WPF Layout Controls - DockPanel

The tenth part of the Windows Presentation Foundation Fundamentals tutorial looks at another useful layout control. This time it is the DockPanel, which snaps its child controls to its edges. This is ideal for positioning toolbars and status areas.

The DockPanel

The WPF DockPanel is a standard layout control. It allows you to snap, or dock, controls to the edges of a rectangular area. Often the child controls that are docked are other layout controls such as Grids or StackPanels. This is particularly useful for the positioning of elements such as toolbars, status bars or toolboxes, all of which tend to be placed at the top, bottom or sides of a window.

The DockPanel includes an attached property named, "Dock". You use this to specify the position of each child control. If set to Left or Right, the control is positioned at the side of the DockPanel. The width of the control can be specified or the default size can be used. If the height and vertical alignment properties for such controls are not set, the child will fill the height of the DockPanel. Similarly, controls docked to the top or bottom of the panel will fill the available width unless otherwise specified.

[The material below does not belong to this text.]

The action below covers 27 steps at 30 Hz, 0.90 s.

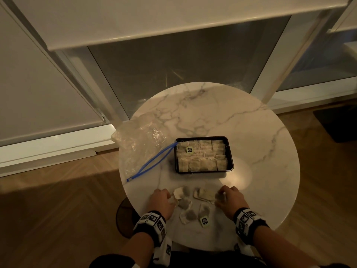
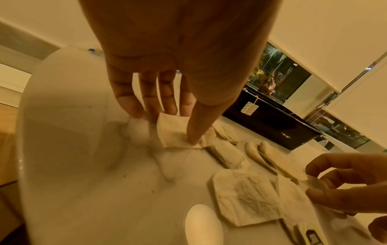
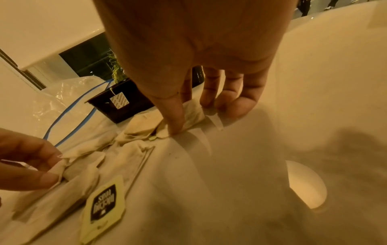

The order in which items are added to a DockPanel is important. Each child control takes some of the available space, which becomes unavailable to those controls defined later. For example, a toolbar docked to the top of a DockPanel takes up some of the panel's height, even if the toolbar does not stretch to fill the horizontal space. A later control docked to the left will be expanded in height to fill the area between the toolbar and the base of the panel. It will not fill the entire DockPanel's height. Switching the order of these two child controls will give a different layout.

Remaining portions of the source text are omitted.